Based on these labels I create my own trie. Each state represent a label added to the current prefix. Below is an example of three “patterns”:
From these patterns I generate a trie that consist of states and relationships looking like this:
The black arcs show valid next values from a given state, the blue lines show the longest alternative prefix. The blue boxes are to illustrate how we can jump from one prefix to another. At data 2012.06.13
, format 2 is the best candidate. However, it requires an hour to be present and when a full year arrives instead, format 3 is a valid format. Because the states here are labels, not actual values, we need to maintain a buffer that holds the actual string being matched.
Each pattern is mapped to one or more date formats so that we can convert the string into e.g. unix timestamps. In cases where a string matches several formats (e.g. 2013.03.06
), the result from both normalizations is kept.
The algorithm checks that the new data is within a single character from the of the previous data, to enable separators like “.” and “/”. It also allows these separators to be part of the date formats, this helps reduce the number cases where string must be parsed with multiple formats.
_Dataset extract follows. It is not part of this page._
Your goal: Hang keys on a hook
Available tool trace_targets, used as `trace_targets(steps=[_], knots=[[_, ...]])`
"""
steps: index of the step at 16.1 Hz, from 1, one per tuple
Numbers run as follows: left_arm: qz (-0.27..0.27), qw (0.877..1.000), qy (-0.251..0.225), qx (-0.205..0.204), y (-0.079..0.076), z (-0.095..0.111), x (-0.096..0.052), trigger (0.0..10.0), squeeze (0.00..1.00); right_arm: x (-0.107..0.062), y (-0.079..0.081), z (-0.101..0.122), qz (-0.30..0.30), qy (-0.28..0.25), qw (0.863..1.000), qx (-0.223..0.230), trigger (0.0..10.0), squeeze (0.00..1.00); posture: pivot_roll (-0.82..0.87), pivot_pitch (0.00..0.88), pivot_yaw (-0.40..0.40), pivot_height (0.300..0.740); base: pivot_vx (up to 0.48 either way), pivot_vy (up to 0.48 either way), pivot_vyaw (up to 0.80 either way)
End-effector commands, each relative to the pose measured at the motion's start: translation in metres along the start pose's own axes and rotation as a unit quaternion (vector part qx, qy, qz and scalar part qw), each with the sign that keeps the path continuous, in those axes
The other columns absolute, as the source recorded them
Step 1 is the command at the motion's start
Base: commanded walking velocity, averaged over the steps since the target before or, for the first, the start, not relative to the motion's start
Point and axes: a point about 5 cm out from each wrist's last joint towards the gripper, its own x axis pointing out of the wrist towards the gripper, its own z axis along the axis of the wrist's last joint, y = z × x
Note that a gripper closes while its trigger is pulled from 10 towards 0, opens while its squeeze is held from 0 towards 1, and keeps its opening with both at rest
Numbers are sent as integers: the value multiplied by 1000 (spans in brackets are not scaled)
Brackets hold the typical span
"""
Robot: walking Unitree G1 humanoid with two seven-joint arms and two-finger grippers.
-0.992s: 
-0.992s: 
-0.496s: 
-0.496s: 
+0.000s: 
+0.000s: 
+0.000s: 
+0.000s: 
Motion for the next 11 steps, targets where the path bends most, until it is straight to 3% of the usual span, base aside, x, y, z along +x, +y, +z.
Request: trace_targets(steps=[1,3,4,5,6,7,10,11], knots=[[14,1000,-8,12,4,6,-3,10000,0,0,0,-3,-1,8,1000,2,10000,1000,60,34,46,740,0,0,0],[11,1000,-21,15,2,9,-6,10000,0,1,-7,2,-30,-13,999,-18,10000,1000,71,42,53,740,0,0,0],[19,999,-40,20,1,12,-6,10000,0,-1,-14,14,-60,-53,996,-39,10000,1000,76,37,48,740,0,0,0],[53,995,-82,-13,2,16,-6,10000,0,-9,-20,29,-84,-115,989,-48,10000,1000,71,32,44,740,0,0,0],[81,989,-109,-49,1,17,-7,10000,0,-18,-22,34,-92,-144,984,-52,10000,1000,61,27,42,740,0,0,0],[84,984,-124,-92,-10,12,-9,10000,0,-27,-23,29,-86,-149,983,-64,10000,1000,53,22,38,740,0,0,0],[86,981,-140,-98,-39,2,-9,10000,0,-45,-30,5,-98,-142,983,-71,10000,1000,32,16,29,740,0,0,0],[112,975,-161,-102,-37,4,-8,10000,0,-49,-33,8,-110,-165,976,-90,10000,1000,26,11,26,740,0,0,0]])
So there you have it. By using Aho-Corasick to identify parts of what may be a date within a text, combined with my own trie to see if those parts together make up a valid date, I’m able to extract a wide range of different date formats almost as efficiently as I would extract a single date format. One issue with doing this is overlapping values, for example that the algorithm think it sees a full year (2010), but actually is a month and a date (20th of October).